ABOUT THIS TASK: Copy all lines of the listing that include the string "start".

╭──

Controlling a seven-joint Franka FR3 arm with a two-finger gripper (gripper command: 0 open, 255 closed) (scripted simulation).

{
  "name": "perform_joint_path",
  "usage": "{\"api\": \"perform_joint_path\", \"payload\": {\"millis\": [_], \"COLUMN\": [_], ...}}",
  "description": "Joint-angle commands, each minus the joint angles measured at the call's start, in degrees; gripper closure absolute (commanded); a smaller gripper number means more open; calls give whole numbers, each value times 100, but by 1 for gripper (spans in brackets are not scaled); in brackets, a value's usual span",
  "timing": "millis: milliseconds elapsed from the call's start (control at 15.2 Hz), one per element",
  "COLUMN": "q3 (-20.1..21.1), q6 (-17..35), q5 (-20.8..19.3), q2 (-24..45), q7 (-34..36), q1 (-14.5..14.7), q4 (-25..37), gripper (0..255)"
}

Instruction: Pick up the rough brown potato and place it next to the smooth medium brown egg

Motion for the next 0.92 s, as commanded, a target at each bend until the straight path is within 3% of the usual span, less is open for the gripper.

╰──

RESULT FOR THIS EXERCISE:
  "description": "Joint-angle commands, each minus the joint angles measured at the call's start, in degrees; gripper closure absolute (commanded); a smaller gripper number means more open; calls give whole numbers, each value times 100, but by 1 for gripper (spans in brackets are not scaled); in brackets, a value's usual span",
  "timing": "millis: milliseconds elapsed from the call's start (control at 15.2 Hz), one per element",

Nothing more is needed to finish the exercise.